2.4 Overview of Primary Order Types on Electra
Market Orders:
Description: A market order is an instruction to buy or sell an asset at the current market price available on the exchange. This type of order is executed immediately by matching with existing limit orders in the order book.
Advantages: Instant execution.
Disadvantages: Potential for slippage, especially in low-liquidity markets.
Limit Orders:
Description: A limit order is an instruction to buy or sell an asset at a specified price or better. It does not execute immediately but is placed in the order book, waiting for a matching order to meet its conditions.
Buy Limit: Purchase at the specified price or lower.
Sell Limit: Sale at the specified price or higher.
Advantages: Control over the execution price.
Disadvantages: Execution is not guaranteed if the market does not reach the specified price.
Stop-Limit Orders:
Description: A stop-limit order combines a stop order and a limit order. It is activated when the market price reaches the specified stop price, triggering the creation of a limit order at the specified execution price.

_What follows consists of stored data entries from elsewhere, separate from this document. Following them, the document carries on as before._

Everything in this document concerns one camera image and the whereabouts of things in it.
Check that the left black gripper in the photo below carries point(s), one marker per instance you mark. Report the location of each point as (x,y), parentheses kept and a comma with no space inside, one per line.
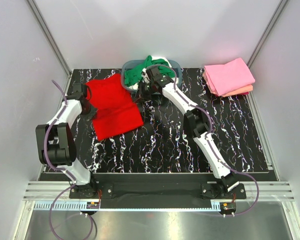
(91,115)

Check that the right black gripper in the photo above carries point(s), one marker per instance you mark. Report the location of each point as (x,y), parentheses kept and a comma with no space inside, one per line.
(141,95)

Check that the red t-shirt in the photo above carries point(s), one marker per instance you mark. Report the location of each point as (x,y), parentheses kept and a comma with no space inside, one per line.
(116,112)

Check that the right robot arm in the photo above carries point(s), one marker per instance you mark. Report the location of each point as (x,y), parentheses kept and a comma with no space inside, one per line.
(197,125)

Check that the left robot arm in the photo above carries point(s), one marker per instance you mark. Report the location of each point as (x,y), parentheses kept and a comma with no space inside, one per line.
(55,143)

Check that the white t-shirt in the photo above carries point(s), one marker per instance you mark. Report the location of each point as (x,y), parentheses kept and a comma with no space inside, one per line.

Example: Stop price: $10,000. Limit price: $10,050. When the asset price reaches $10,000, a limit order is placed to buy/sell at $10,050.
Advantages: Flexibility in risk management and trade automation.
Disadvantages: The order may not fully execute if the market moves quickly beyond the limit price.
These order types provide traders with flexibility and control over their trades, enabling adaptation to various market conditions. Selecting the appropriate order type depends on your strategy, goals, and current market situation.
Stop-Loss (SL):
Description: A stop-loss is an order that automatically closes your position when the price reaches a specified level to limit potential losses.
How it works: Set a price level below (for long positions) or above (for short positions) the current market price. Once this level is reached, the position is closed.
Advantages:
Protects capital from excessive losses.
Automates risk management even when you’re away from the terminal.
Take-Profit (TP):
Description: A take-profit order automatically closes your position when the price reaches a target level, locking in profits.
How it works: Set a price level above (for long positions) or below (for short positions) the current market price. Once this level is reached, the position is closed.
Advantages:
Locks in profits at a pre-defined level.
Mitigates risks associated with price pullbacks after hitting the target.
General Points:
SL/TP orders can be set when opening a position or edited later.
SL/TP are executed at market price to ensure prompt execution once the specified level is reached.
Both SL and TP orders can be set simultaneously for comprehensive position management.
Example:
You have a long position on BTC, opened at $30,000.
You set a Take-Profit at $35,000 (+$5,000 profit).
You set a Stop-Loss at $28,000 (-$2,000 loss).
If the price reaches $35,000, your position automatically closes with a profit. If the price drops to $28,000, your position closes to limit losses.
These tools allow traders on Electra to effectively manage their positions, minimize risks, and lock in profits.